_Task item_.
Transcribe every entry exactly; the images stay out.

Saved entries

= = = = =

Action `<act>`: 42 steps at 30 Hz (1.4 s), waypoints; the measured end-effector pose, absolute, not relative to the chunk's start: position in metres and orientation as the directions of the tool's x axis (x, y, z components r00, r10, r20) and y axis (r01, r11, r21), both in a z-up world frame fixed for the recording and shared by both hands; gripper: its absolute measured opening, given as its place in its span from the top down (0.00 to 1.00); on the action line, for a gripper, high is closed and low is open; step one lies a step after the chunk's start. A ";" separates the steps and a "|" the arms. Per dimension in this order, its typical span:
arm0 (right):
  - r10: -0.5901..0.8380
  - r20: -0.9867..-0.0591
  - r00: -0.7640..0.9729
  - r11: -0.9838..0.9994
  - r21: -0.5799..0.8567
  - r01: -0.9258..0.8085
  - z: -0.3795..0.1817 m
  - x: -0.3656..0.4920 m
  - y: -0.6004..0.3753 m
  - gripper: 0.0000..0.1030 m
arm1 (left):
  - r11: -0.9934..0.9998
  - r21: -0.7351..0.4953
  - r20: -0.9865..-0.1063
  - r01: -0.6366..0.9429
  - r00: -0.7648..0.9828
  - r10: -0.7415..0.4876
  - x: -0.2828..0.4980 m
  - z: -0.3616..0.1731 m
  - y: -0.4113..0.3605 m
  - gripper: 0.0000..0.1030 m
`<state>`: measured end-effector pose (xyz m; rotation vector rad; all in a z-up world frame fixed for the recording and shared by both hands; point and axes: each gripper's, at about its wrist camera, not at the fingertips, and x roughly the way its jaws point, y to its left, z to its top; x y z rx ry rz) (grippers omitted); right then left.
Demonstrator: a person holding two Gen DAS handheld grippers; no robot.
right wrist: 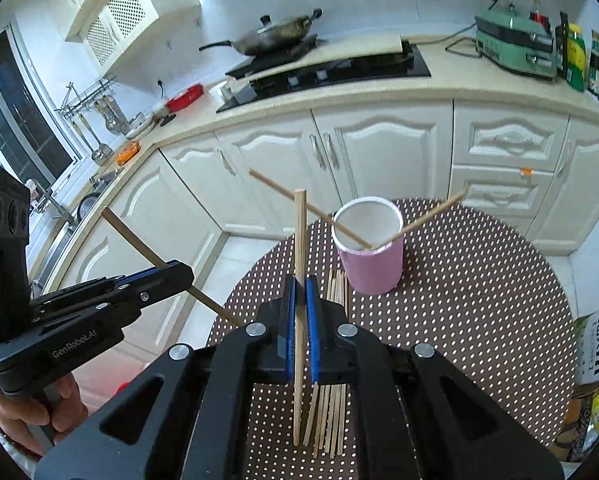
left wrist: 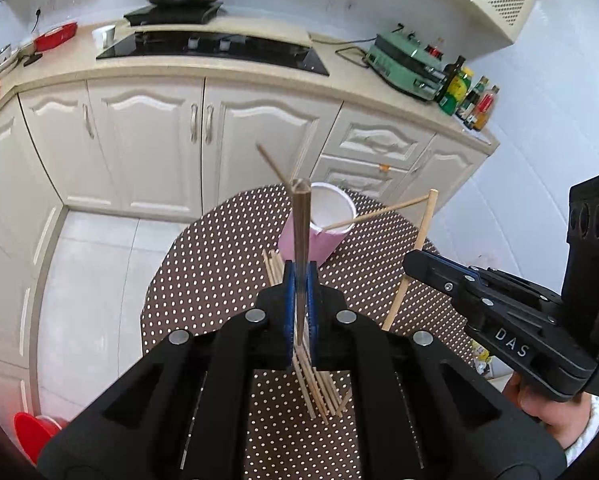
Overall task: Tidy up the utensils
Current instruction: 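Raise the left gripper's chopstick above the pink cup while the right gripper carries its chopstick there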
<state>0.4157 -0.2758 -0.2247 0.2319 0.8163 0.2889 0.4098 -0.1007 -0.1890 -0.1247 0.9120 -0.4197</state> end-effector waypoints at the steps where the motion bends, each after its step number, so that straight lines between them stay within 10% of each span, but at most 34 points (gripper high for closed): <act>1: 0.336 -0.670 0.662 0.937 0.307 -0.165 -0.220 0.417 -0.276 0.96 | 0.911 -0.281 -0.736 0.302 0.541 -0.407 0.410 -0.186 -0.101 0.95; 22: 0.230 -0.460 0.858 0.966 0.212 -0.146 -0.173 0.496 -0.303 0.96 | 0.891 -0.331 -0.589 0.310 0.670 -0.452 0.461 -0.122 -0.119 0.95; 42: 0.240 -0.479 0.844 0.966 0.205 -0.158 -0.203 0.526 -0.313 0.96 | 0.920 -0.290 -0.698 0.264 0.600 -0.392 0.499 -0.173 -0.150 0.95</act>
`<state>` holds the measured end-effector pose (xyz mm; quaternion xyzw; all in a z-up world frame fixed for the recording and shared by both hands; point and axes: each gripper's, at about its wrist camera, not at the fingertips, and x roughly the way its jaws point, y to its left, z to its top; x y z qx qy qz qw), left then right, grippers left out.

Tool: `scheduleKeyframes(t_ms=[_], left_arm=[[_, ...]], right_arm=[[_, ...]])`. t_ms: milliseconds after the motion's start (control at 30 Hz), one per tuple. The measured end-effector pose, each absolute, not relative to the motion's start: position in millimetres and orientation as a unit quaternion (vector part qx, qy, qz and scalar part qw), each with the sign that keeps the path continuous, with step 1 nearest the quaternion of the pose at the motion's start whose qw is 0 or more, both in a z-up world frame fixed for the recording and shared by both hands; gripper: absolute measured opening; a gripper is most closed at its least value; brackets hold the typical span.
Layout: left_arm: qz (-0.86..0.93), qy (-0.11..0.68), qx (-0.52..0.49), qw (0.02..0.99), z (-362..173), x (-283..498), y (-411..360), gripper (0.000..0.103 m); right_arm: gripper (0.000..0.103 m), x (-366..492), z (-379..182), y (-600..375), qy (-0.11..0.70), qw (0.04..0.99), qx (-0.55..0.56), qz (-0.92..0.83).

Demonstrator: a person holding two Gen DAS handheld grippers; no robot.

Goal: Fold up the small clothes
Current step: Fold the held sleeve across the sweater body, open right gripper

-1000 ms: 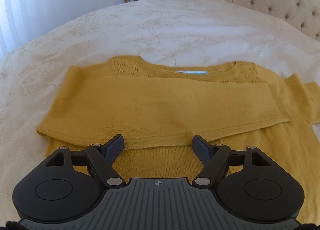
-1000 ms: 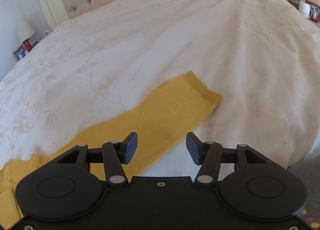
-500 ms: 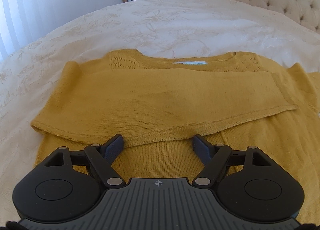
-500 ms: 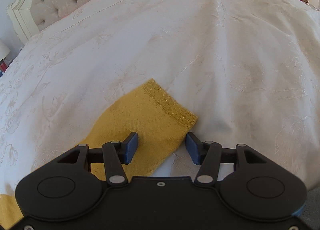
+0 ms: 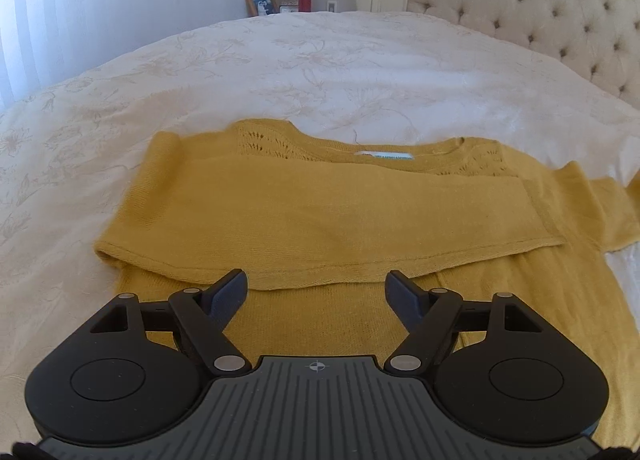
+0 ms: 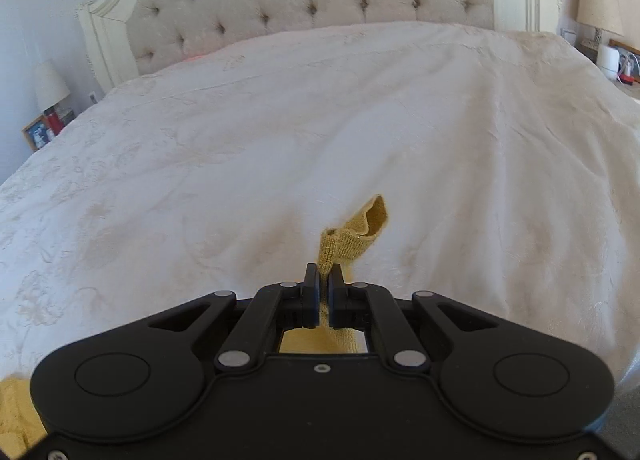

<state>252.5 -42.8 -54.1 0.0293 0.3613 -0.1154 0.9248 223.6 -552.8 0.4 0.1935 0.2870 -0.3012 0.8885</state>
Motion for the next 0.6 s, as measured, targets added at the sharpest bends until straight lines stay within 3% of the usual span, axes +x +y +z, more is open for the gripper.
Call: scheduleKeyframes(t_ms=[300,600], left_arm=[[-0.115,0.363,0.015,0.925,-35,234,9,0.075],[-0.092,0.369,0.0,0.925,-32,223,59,0.075]], right_arm=[[0.009,256,72,-402,0.28,0.937,0.151,-0.146],[0.008,299,53,-246,0.302,0.943,0.14,0.002]])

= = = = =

_Result_.
Action `<act>`: 42 steps at 30 Hz (1.4 s), waypoints; the measured end-effector pose, absolute, not relative to the chunk's start: position in metres and orientation as the directions of the tool's x axis (x, y, z components r00, r10, r20) and y axis (r01, r11, r21), both in a z-up world frame fixed for the recording and shared by both hands; gripper: its absolute measured opening, given as its place in its span from the top down (0.00 to 1.00); on the action line, for a gripper, high is closed and low is open; step one lies a step after the chunk's start. A ";" separates the steps and a "|" the arms. Per dimension in this order, its typical span:
arm0 (right):
  - r10: -0.5901..0.8380
  - r20: -0.9867..-0.0591
  - r00: -0.7640..0.9729
  - r11: -0.9838..0.9994
  - r21: -0.5799..0.8567
  - r01: -0.9258..0.8085
  - z: -0.3795..0.1817 m
  - x: -0.3656..0.4920 m
  - y: -0.6004..0.3753 m
  - gripper: 0.0000..0.1030 m
arm1 (left):
  - r11: -0.9934..0.9998
  - r21: -0.7351..0.4953
  - r20: -0.9865..-0.1063
  - r01: -0.6366..0.9429
  - r00: -0.7648..0.9828
  - r10: -0.7415..0.4876
  - x: -0.2828..0.4980 m
  - z: -0.3616..0.1731 m
  - y: -0.4113..0.3605 m
  - gripper: 0.0000..0.1030 m
`<state>`: measured end-effector pose (xyz m; rotation vector rad; all in a z-up world frame fixed for the recording and shared by both hands; point and axes: each gripper's, at about its wrist camera, not at the fingertips, and x roughly the way its jaws point, y to its left, z to its top; x y z rx ry rz) (grippers omitted); right then left.
Demonstrator: a person holding two Gen DAS handheld grippers; no robot.
right wrist: 
left wrist: 
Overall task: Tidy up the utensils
Current instruction: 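Raise the left gripper's chopstick above the pink cup while the right gripper carries its chopstick there
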<state>0.4157 -0.2758 -0.2247 0.2319 0.8163 0.2889 0.4098 -0.1007 -0.1890 -0.1247 0.9120 -0.4197</state> end-effector waypoints at the steps where the motion bends, each after its step number, so that straight lines between them stay within 10% of each span, but at most 34 points (gripper high for closed): <act>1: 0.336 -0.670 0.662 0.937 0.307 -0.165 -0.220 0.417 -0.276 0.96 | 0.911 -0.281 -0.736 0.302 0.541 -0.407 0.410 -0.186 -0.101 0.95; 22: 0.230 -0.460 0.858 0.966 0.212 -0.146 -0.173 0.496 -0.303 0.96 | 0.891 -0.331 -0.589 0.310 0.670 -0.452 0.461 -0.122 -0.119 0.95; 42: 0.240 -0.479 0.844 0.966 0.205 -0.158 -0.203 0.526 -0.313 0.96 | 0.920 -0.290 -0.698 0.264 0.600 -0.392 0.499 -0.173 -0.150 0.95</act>
`<state>` holds the measured end-effector pose (xyz mm; quaternion xyzw; all in a z-up world frame fixed for the recording and shared by both hands; point and axes: each gripper's, at about its wrist camera, not at the fingertips, and x roughly the way its jaws point, y to its left, z to its top; x y z qx qy qz qw), left then right, grippers left out.

Tool: `scheduleKeyframes(t_ms=[_], left_arm=[[_, ...]], right_arm=[[_, ...]])`. t_ms: milliseconds after the motion's start (control at 30 Hz), one per tuple. The measured end-effector pose, each absolute, not relative to the motion's start: position in millimetres and orientation as a unit quaternion (vector part qx, qy, qz and scalar part qw), each with the sign that keeps the path continuous, with step 1 nearest the quaternion of the pose at the motion's start whose qw is 0 or more, both in a z-up world frame fixed for the recording and shared by both hands; gripper: absolute measured opening; a gripper is most closed at its least value; brackets hold the typical span.
Layout: left_arm: qz (-0.86..0.93), qy (-0.11..0.68), qx (-0.52..0.49), qw (0.02..0.99), z (-362..173), x (-283..498), y (-411..360), gripper (0.000..0.103 m); right_arm: gripper (0.000..0.103 m), x (-366..492), z (-379..182), y (-600..375), qy (-0.11..0.70), qw (0.04..0.99), qx (-0.55..0.56), qz (-0.92..0.83).

Demonstrator: a person holding two Gen DAS handheld grippers; no robot.

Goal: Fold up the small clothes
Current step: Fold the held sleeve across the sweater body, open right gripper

-1000 ms: 
-1000 ms: 
-500 ms: 
-500 ms: 
+0 ms: 
+0 ms: 

<state>252.5 -42.8 -54.1 0.0293 0.3613 -0.1154 0.9248 223.6 -552.8 0.4 0.1935 0.2870 -0.3012 0.8885</state>
Motion for the next 0.6 s, as measured, targets added at the sharpest bends until straight lines stay within 3% of the usual span, axes +x +y +z, more is open for the gripper.
Call: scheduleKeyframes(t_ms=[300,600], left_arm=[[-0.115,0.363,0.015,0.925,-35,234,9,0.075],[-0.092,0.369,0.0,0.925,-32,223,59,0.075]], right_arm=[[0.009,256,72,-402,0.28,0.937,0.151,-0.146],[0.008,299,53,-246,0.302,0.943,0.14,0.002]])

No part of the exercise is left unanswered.